前立腺癌に対する化学療法効果増強の試み : Growth factor interactionのInhibitorとの併用

Abstract

1)ヒト前立腺癌株PC-93を用いてin vitroならびにin vivoでsuraminの抗腫瘍効果とCDDPとの併用効果を検討した。2)in vitroではsuramin単独は臨床使用可能な濃度では十分な増殖抑制効果はえられなかった。その効果はcytostaticであった。3)CDDPとの併用では増殖抑制効果の延長と相加効果を認めた。4)suraminはEGFによるPC-93の細胞増殖促進効果を抑制した。5)ヌードマウスを用いた検討ではsuraminは持続的抗腫瘍効果を示し, CDDP併用により効果増強を認めた

The present study was designed to evaluate the antiproliferative effects of suramin and the combination of suramin plus cisplatin (CDDP) on the hormone-independent human prostate carcinoma cell line (PC-93). In vitro, suramin induced a dose-dependent reduction of PC-93 proliferation, and at the clinically achievable concentration (300 micrograms/ml), suramin induced a 19.7% decrease in proliferation on the 3rd day compared to suramin-free control (P < 0.01). However, from the 4th day on the inhibitory action of suramin was reversed following exposure. The suramin-cisplatin combination showed an additive effect (inhibition ratio 32.4% on the 3rd day), and prolongation of the inhibition activity on the 4th day on, but it did not show any synergistic effect.

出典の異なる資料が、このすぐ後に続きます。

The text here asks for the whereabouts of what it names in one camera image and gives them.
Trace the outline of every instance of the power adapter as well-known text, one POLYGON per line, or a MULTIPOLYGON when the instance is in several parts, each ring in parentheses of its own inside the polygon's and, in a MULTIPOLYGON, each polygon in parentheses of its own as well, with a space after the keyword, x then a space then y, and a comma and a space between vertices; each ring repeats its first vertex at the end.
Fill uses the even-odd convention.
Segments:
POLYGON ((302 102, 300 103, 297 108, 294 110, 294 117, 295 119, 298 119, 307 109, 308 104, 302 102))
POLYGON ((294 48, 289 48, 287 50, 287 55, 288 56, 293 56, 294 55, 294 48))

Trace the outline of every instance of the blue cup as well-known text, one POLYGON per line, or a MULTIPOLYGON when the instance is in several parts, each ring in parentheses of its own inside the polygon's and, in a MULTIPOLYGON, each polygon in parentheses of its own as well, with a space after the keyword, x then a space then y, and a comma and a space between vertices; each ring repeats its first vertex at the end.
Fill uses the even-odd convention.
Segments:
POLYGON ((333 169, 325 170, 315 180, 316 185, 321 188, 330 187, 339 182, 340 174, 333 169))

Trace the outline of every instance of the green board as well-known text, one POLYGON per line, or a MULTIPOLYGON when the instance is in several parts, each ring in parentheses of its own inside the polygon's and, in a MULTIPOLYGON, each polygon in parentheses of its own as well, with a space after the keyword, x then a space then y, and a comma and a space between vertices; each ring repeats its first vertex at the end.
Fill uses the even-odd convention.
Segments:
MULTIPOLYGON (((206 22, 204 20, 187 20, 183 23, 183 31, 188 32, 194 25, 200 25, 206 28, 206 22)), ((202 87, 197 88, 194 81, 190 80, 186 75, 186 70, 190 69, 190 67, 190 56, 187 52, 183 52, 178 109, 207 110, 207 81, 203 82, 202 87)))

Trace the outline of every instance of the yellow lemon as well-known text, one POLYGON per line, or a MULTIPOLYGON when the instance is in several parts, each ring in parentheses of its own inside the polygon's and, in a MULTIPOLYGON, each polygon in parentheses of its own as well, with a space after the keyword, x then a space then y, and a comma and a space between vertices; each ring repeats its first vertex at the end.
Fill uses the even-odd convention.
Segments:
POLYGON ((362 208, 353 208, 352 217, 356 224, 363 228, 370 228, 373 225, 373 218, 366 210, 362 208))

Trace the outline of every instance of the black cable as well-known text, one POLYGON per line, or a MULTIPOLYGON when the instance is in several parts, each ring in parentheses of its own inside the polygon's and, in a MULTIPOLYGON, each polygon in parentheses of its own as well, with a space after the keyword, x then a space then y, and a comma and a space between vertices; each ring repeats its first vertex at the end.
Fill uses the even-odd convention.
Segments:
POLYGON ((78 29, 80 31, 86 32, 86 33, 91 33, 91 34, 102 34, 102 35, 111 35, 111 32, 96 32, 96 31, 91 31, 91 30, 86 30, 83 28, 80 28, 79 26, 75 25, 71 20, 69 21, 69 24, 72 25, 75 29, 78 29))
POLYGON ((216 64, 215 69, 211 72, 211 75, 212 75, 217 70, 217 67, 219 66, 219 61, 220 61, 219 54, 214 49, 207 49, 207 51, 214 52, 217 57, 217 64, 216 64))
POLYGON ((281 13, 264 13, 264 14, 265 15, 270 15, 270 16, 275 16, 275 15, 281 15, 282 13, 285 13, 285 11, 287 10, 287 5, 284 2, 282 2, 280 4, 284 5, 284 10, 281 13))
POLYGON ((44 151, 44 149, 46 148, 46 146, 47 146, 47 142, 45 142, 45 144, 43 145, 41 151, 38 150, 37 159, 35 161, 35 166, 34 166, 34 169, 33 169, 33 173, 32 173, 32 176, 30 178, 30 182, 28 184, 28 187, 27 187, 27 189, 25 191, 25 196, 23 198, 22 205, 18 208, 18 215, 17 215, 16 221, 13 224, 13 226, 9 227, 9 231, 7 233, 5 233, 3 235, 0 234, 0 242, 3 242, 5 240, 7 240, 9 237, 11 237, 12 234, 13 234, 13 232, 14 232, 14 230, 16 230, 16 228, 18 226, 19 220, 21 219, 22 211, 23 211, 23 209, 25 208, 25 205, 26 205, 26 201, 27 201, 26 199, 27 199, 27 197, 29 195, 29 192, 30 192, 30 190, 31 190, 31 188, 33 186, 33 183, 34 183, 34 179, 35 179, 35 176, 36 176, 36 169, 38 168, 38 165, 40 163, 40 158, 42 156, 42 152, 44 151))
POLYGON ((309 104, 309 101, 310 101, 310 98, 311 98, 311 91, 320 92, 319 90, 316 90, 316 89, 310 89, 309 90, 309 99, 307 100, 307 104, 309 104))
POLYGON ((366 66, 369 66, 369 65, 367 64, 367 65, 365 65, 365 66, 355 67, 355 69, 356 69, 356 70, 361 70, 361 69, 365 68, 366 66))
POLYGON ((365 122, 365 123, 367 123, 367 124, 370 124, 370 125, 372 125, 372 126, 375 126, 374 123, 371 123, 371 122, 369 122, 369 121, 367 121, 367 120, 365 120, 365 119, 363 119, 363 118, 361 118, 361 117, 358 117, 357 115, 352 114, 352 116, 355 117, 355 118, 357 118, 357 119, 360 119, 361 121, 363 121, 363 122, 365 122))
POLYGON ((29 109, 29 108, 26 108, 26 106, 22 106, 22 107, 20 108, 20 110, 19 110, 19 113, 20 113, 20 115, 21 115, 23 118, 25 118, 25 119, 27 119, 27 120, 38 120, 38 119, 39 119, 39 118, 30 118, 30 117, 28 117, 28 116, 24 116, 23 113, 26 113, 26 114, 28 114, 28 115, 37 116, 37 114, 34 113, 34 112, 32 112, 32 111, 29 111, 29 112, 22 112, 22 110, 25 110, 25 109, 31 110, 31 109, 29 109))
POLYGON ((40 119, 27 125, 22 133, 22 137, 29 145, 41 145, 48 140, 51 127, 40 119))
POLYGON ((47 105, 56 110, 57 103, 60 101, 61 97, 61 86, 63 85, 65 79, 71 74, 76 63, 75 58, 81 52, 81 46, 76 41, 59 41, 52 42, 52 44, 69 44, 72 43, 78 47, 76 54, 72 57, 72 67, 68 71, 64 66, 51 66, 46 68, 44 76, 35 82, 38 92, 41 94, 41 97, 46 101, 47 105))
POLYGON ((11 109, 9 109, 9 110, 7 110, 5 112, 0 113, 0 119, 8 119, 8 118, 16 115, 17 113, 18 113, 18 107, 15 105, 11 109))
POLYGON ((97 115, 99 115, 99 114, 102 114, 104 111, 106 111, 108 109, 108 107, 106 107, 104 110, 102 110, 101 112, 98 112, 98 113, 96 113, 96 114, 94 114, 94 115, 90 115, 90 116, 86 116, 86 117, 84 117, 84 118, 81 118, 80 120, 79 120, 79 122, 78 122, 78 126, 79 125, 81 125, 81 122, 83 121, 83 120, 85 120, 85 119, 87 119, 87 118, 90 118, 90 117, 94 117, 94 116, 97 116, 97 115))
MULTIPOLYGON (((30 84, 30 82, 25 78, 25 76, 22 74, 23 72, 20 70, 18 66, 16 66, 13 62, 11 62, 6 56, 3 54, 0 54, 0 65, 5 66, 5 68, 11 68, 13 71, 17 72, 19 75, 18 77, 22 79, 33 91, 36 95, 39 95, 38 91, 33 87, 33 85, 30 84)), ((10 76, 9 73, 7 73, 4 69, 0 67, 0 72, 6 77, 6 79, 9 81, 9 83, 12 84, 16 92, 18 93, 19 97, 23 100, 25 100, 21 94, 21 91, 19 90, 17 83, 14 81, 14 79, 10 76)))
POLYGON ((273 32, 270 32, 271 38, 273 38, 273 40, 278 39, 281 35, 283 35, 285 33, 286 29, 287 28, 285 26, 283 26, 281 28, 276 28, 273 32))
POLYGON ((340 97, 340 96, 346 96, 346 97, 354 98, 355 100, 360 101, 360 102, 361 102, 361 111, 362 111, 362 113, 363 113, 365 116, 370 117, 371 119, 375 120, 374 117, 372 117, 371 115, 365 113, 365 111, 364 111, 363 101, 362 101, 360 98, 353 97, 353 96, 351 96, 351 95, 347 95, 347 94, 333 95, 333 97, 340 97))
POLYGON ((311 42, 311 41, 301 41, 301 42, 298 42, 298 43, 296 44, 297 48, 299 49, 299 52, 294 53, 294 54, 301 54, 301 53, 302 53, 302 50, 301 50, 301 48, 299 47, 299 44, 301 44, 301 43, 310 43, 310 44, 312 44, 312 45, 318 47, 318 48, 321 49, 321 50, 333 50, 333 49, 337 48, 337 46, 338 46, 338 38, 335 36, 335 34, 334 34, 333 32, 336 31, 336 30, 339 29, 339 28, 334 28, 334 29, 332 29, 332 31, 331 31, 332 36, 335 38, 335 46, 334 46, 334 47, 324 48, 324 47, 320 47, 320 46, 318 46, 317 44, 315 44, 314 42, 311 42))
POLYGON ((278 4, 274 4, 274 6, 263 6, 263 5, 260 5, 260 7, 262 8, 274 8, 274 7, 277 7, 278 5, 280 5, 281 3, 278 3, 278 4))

Suramin inhibited dose-dependently the growth stimulatory effect of exogenous epidermal growth factor (EGF). In vivo study, suramin and suramin-cisplatin combination showed antitumor effects continuously in nude mouse implanted PC-93. These findings suggest that the inhibitory effects of suramin on PC-93 are mediated by inhibition of the EGF-mediated growth mechanism, but by a cytostatic rather than cytotoxic manner in vitro. In addition, other mechanisms such as inhibition of angiogenesis factor might exist in vivo.